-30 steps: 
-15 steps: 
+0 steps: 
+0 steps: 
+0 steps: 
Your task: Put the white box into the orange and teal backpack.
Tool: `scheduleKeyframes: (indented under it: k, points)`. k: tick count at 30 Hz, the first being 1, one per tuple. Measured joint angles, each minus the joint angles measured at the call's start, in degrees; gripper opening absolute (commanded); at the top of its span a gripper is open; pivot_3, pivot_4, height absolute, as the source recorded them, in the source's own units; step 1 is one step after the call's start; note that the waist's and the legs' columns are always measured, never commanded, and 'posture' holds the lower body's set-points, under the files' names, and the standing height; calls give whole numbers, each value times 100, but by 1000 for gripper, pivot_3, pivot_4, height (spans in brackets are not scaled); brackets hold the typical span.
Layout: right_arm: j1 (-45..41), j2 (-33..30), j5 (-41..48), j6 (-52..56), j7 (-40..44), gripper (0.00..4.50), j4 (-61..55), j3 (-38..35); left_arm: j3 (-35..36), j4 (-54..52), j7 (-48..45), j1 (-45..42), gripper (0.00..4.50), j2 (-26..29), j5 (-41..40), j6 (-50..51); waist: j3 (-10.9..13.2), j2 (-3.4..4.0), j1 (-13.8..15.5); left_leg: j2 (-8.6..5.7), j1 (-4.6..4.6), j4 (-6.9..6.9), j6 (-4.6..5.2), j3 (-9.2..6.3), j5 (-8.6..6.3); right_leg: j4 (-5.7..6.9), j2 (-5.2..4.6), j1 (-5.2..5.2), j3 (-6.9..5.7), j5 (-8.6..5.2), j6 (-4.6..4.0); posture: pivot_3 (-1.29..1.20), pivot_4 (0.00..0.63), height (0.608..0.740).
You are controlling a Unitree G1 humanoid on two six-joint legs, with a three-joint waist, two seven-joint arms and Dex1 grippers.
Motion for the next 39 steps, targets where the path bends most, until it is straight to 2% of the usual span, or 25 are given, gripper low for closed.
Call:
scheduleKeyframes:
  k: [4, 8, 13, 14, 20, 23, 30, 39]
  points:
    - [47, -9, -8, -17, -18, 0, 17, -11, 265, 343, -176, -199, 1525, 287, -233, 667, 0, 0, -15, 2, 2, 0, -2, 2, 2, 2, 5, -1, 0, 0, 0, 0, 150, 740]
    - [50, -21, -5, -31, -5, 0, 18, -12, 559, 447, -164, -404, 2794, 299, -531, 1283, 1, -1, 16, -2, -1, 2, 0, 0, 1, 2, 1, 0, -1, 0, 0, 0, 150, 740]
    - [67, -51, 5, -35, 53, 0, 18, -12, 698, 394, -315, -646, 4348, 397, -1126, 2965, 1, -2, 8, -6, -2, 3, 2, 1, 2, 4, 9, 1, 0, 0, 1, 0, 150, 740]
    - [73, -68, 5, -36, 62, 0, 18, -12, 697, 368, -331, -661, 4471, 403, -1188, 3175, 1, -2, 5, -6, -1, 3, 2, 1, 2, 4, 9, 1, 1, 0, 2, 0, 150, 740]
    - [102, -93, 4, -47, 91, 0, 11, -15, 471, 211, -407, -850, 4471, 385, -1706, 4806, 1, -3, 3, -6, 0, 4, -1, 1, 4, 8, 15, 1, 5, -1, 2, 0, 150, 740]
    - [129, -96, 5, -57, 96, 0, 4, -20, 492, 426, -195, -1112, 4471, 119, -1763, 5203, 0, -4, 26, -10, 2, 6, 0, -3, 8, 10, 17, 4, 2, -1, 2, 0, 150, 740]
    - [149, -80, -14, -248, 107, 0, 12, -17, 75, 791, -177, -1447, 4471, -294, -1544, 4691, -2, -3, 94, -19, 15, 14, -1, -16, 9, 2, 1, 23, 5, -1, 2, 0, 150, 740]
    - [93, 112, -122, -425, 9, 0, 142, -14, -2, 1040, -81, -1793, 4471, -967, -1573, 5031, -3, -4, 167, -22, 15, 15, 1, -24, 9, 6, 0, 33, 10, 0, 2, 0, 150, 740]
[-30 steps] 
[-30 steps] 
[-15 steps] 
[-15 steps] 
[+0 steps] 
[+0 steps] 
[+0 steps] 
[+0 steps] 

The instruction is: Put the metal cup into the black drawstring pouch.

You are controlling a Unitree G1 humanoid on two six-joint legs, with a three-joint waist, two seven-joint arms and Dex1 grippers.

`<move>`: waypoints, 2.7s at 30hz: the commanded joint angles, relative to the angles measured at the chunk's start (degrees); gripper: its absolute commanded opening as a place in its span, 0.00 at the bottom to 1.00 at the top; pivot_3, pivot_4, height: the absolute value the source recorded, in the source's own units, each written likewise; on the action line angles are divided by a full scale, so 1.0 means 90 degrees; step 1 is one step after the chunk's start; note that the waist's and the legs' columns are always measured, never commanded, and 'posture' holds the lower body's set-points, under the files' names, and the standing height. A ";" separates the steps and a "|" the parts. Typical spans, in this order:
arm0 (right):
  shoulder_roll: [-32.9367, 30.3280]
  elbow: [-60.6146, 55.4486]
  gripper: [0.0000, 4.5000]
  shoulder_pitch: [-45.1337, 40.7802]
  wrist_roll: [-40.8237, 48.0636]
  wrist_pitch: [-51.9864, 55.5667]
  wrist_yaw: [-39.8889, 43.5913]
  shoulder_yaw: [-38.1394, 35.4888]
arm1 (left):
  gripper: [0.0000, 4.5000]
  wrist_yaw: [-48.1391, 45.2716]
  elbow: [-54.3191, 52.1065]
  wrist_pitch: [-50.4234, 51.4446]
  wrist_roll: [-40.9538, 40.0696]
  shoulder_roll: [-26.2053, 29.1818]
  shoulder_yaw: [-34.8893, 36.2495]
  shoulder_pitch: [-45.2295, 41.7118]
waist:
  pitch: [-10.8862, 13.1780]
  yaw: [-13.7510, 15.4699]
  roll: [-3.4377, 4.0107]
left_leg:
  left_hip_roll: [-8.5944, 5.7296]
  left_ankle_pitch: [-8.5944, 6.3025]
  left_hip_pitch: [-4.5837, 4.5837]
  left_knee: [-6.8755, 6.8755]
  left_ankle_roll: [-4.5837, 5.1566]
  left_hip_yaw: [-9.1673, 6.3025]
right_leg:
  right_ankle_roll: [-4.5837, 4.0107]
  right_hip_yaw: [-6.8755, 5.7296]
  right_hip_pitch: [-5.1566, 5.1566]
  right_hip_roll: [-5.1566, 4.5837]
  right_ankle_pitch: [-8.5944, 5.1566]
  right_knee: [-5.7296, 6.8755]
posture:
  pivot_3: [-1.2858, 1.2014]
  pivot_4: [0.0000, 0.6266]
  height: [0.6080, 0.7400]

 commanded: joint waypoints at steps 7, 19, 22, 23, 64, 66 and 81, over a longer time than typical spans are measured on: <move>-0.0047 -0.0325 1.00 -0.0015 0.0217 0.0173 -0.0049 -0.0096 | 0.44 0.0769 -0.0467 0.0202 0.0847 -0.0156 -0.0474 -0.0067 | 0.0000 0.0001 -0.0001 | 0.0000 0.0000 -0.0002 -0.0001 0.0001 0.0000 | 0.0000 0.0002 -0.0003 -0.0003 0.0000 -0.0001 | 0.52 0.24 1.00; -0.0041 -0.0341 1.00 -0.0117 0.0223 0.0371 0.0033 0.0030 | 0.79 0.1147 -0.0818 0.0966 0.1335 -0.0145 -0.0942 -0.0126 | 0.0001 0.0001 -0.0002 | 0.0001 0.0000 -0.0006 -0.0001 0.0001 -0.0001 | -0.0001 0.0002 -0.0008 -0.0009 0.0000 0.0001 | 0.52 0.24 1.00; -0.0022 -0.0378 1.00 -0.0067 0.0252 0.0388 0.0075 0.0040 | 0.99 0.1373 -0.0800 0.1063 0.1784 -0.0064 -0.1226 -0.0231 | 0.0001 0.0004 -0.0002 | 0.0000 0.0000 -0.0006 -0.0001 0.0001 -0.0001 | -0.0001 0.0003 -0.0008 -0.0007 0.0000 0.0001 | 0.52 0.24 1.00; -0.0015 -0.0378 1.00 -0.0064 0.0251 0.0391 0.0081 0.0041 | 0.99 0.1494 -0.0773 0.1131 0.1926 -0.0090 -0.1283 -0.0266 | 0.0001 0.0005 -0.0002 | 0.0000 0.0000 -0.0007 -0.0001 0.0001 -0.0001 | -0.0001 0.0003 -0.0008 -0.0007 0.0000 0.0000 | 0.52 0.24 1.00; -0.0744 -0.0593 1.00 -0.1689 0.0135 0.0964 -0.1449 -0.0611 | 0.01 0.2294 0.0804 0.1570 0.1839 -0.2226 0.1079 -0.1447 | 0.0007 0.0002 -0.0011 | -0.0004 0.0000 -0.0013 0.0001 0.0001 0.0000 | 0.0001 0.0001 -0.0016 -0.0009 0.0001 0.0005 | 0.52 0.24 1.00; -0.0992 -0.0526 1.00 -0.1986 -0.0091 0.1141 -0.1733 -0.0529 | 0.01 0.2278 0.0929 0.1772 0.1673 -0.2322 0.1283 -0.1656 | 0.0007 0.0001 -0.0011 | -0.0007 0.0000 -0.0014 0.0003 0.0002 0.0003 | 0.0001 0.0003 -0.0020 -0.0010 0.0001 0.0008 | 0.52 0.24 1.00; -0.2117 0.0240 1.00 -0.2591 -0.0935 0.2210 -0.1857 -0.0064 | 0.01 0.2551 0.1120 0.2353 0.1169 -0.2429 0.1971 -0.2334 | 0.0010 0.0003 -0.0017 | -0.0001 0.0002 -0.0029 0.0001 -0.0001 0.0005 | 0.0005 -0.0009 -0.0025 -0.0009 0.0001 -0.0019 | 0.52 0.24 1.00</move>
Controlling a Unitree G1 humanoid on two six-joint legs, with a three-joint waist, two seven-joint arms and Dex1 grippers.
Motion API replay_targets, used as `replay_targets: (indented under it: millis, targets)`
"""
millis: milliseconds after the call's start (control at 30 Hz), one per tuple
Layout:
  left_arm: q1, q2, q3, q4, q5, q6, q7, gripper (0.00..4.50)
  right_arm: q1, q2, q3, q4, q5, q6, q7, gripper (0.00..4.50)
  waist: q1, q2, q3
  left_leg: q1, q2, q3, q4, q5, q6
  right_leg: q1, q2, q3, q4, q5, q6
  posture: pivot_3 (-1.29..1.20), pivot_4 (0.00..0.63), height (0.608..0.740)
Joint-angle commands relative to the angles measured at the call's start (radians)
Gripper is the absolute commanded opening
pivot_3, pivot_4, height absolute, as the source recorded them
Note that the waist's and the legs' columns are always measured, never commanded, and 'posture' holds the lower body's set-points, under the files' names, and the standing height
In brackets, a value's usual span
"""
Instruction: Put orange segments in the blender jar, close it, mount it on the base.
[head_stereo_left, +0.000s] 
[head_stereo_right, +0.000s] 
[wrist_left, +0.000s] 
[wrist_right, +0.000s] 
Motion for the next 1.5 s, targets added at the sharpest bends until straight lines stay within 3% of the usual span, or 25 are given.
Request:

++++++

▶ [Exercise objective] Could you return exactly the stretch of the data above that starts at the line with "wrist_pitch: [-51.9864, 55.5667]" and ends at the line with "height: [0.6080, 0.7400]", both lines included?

▶ [Your response]
  wrist_pitch: [-51.9864, 55.5667]
  wrist_yaw: [-39.8889, 43.5913]
  shoulder_yaw: [-38.1394, 35.4888]
arm1 (left):
  gripper: [0.0000, 4.5000]
  wrist_yaw: [-48.1391, 45.2716]
  elbow: [-54.3191, 52.1065]
  wrist_pitch: [-50.4234, 51.4446]
  wrist_roll: [-40.9538, 40.0696]
  shoulder_roll: [-26.2053, 29.1818]
  shoulder_yaw: [-34.8893, 36.2495]
  shoulder_pitch: [-45.2295, 41.7118]
waist:
  pitch: [-10.8862, 13.1780]
  yaw: [-13.7510, 15.4699]
  roll: [-3.4377, 4.0107]
left_leg:
  left_hip_roll: [-8.5944, 5.7296]
  left_ankle_pitch: [-8.5944, 6.3025]
  left_hip_pitch: [-4.5837, 4.5837]
  left_knee: [-6.8755, 6.8755]
  left_ankle_roll: [-4.5837, 5.1566]
  left_hip_yaw: [-9.1673, 6.3025]
right_leg:
  right_ankle_roll: [-4.5837, 4.0107]
  right_hip_yaw: [-6.8755, 5.7296]
  right_hip_pitch: [-5.1566, 5.1566]
  right_hip_roll: [-5.1566, 4.5837]
  right_ankle_pitch: [-8.5944, 5.1566]
  right_knee: [-5.7296, 6.8755]
posture:
  pivot_3: [-1.2858, 1.2014]
  pivot_4: [0.0000, 0.6266]
  height: [0.6080, 0.7400]

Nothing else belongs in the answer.